*What is being asked:* Among the lines below, tally those that contain "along" and respond with the total only.

*Stored dataset items:*

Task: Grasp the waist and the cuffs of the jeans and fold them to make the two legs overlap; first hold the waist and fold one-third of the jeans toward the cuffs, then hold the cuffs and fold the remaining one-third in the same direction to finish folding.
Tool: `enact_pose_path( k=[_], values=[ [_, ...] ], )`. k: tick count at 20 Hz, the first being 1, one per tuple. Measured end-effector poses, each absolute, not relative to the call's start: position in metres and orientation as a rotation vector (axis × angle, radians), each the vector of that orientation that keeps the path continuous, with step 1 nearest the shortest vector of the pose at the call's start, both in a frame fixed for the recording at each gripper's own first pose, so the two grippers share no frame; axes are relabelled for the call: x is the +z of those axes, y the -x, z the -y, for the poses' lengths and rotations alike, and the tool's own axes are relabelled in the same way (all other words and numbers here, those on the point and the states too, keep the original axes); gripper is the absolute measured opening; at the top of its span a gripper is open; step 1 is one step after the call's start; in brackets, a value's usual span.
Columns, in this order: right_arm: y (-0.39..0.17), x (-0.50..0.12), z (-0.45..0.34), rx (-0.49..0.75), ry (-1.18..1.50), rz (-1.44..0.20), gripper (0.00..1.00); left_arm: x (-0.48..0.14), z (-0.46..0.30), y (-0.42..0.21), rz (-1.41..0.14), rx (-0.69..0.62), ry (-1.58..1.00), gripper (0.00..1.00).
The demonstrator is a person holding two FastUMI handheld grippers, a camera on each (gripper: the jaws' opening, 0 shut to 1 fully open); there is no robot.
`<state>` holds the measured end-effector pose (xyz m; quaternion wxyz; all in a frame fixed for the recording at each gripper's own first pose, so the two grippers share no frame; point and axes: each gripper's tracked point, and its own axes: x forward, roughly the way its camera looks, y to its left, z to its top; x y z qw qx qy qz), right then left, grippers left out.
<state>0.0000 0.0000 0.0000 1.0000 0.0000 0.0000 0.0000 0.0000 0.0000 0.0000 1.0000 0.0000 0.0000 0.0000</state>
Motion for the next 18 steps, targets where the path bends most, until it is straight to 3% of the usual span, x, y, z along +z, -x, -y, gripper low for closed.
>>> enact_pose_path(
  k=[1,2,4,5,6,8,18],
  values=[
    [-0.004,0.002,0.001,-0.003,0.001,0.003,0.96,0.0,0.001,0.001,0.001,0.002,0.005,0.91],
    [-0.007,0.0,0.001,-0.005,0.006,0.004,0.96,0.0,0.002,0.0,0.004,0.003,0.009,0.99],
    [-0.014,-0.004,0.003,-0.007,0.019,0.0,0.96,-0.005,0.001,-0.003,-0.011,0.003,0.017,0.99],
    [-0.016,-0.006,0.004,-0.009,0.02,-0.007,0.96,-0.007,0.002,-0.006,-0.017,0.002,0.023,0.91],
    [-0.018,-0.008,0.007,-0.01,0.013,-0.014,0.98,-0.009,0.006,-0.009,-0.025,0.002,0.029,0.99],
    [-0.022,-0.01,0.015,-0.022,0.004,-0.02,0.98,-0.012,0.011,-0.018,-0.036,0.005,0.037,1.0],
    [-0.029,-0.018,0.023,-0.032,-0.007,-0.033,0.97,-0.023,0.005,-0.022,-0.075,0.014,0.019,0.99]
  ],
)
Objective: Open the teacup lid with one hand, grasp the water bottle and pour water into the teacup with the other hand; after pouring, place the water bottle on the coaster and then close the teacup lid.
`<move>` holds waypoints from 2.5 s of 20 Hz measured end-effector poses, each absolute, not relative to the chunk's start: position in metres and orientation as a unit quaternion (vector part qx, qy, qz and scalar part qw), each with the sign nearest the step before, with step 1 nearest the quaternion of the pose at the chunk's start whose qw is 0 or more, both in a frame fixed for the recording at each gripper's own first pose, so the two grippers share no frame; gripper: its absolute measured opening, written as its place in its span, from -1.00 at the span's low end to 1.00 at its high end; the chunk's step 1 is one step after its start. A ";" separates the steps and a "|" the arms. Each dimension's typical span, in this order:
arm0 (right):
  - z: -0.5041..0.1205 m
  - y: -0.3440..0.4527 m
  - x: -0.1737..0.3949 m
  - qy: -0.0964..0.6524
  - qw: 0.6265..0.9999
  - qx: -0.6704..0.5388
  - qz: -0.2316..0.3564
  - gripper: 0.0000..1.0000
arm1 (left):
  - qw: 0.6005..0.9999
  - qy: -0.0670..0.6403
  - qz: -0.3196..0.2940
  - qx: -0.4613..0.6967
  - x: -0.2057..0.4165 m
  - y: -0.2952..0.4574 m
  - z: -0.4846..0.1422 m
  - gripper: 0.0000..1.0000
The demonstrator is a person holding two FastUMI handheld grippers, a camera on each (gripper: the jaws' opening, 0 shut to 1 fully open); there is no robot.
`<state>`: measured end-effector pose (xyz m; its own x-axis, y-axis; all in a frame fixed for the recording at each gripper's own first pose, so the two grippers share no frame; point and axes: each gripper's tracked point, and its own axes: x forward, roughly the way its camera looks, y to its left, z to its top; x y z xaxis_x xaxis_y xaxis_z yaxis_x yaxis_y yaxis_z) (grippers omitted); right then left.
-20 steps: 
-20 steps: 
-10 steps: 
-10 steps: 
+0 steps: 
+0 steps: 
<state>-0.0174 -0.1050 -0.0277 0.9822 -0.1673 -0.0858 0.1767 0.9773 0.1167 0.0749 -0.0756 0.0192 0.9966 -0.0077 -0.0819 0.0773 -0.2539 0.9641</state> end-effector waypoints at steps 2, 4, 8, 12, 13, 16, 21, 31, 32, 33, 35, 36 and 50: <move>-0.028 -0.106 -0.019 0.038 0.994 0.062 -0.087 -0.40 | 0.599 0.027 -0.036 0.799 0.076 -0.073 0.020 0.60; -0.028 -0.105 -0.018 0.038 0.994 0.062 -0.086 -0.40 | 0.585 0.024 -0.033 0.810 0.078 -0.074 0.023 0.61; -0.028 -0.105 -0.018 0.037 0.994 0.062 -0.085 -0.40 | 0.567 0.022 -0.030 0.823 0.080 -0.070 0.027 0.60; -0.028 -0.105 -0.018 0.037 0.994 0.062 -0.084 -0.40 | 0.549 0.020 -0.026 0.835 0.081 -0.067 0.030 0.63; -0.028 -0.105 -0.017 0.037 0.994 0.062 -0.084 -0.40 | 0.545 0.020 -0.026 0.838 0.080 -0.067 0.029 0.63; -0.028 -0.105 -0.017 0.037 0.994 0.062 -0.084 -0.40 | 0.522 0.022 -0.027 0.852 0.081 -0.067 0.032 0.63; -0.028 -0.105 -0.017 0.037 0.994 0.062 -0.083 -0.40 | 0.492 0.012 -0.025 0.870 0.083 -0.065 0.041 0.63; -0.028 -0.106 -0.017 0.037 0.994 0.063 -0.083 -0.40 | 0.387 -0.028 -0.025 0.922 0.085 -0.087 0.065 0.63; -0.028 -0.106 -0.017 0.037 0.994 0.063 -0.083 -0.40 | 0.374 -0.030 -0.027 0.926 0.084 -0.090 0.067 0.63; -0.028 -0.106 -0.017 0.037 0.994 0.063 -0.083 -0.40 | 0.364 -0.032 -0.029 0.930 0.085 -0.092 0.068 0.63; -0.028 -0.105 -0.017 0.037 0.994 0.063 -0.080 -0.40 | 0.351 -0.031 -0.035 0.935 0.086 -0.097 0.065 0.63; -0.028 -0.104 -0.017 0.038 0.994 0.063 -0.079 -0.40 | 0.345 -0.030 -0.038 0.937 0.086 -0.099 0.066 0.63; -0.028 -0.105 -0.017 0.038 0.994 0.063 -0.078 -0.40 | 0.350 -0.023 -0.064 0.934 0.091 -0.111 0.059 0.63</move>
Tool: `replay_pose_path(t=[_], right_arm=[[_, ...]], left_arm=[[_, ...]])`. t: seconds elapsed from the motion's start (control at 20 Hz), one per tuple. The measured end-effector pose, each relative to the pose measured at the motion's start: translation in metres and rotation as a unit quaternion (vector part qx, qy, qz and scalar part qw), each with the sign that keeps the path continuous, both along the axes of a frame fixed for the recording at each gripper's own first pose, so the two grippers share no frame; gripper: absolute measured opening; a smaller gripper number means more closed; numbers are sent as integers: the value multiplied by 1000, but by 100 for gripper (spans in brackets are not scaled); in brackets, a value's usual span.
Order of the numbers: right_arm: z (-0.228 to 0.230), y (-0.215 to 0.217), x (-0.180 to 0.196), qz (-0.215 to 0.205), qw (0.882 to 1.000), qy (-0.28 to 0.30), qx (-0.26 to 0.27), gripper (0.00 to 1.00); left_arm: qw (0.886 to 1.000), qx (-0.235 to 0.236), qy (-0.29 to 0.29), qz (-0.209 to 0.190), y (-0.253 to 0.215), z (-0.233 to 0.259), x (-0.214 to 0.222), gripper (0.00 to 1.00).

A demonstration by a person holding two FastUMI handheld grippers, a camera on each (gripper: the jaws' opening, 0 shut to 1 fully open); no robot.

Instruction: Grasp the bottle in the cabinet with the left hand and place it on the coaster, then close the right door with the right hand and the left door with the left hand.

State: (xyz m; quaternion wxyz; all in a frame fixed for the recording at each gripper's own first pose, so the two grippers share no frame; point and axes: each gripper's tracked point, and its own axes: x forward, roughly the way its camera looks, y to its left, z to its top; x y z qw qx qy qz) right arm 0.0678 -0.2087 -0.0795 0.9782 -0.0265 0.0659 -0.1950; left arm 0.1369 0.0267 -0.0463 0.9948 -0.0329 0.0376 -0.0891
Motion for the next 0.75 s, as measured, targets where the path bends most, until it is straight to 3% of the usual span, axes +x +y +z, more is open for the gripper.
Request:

*Written answer:* 2